Tallulah | |
Type: | studio |
Artist: | Feeder |
Cover: | Feeder - Tallulah.png |
Length: | 45:52 |
Label: | Believe Music |
Prev Title: | The Best of Feeder / Arrow |
Prev Year: | 2017 |
Next Title: | Torpedo |
Next Year: | 2022 |
Tallulah is the tenth studio album by Welsh rock band Feeder, released on 9 August 2019 through Believe Music.
The album was a commercial success, charting at number four on the UK Albums Chart, Feeder's first top-five studio album since 2005. The album also debuted at number one on the UK Independent Albums Chart, their first since 2002 and first under new chart rules introduced in 2009, in which only albums entirely released on a fully independent label and distributor are eligible to chart.
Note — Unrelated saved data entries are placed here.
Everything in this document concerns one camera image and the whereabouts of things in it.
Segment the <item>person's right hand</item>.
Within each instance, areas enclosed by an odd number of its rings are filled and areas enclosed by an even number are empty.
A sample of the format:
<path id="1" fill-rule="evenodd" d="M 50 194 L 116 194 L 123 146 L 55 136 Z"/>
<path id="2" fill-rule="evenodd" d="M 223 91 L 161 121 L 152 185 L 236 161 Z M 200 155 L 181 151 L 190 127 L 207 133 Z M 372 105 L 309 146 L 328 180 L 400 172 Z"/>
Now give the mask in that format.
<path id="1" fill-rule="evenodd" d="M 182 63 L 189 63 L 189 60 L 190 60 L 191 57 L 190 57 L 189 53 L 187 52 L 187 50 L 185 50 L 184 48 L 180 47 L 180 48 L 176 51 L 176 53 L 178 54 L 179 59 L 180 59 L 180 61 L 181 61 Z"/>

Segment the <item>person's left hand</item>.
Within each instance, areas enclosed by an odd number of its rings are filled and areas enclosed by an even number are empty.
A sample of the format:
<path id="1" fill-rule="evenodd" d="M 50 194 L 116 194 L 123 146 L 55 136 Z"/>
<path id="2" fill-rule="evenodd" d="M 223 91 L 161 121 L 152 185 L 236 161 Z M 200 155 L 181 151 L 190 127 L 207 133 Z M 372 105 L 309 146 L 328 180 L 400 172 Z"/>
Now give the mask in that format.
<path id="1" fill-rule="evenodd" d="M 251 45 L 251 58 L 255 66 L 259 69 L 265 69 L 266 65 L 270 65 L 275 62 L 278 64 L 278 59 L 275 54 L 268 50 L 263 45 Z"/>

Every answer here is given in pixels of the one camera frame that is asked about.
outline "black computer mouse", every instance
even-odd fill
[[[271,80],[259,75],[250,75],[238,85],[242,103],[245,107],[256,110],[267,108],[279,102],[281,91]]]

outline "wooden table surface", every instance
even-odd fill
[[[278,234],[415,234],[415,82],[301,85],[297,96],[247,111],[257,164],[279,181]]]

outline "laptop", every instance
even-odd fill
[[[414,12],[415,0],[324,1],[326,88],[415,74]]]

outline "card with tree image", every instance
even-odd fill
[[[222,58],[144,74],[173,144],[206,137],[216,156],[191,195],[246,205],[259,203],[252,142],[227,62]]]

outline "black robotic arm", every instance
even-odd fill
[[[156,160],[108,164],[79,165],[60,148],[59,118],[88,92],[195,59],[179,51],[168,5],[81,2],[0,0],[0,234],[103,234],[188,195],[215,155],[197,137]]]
The album is named after the daughter of frontman Grant Nicholas's wife's best friend, whom Nicholas describes as "a character". More broadly, the album title is intended to send a "strong message" about "the importance of kids" and how becoming a parent has changed Nicholas's life. The band additionally described the album as a "road trip through [their] pan-American influences".
The single "Fear of Flying" was written from the perspective of a female rock star, but based on Nicholas's own "experiences of being in a band and what you see when you're hanging out with other bands", and explained it also "touches on being a band in the social media age".[1] The single "Blue Sky Blue" was originally written by Nicholas with Liam Gallagher in mind, but by the time he had written it and contacted the publicist both Gallagher and Feeder share, he was informed that Gallagher had already finished his album, Why Me? Why Not.[2]
Critical response to Tallulah has been generally positive. At Metacritic, which assigns a normalized rating out of 100 to reviews from mainstream music critics, the album received an average score of 67, based on 5 reviews, which indicates "generally favourable reviews".[3] Reviewing the album for Clash, Susan Horner called Tallulah "a celebration" of the "key components" in Feeder's material—an "infectious combination of hooks, imaginative lyrics and dark verses", concluding that "it is hard to think of anything more fitting for a 10th album". Writing for The Guardian, Al Horner summarised the album as "a tour of noughties guitar music that time, or at least the zeitgeist, forgot" and "Nicholas and Hirose play[ing] to their strengths: unabashedly unfashionable guitar anthems with melodic MOR flourishes". Ian Winwood of Kerrang! described Tallulah as an album "busy with songs that fizz with life and the kind of choruses that exist in a glorious, endless summer", declaring it to be "a triumph".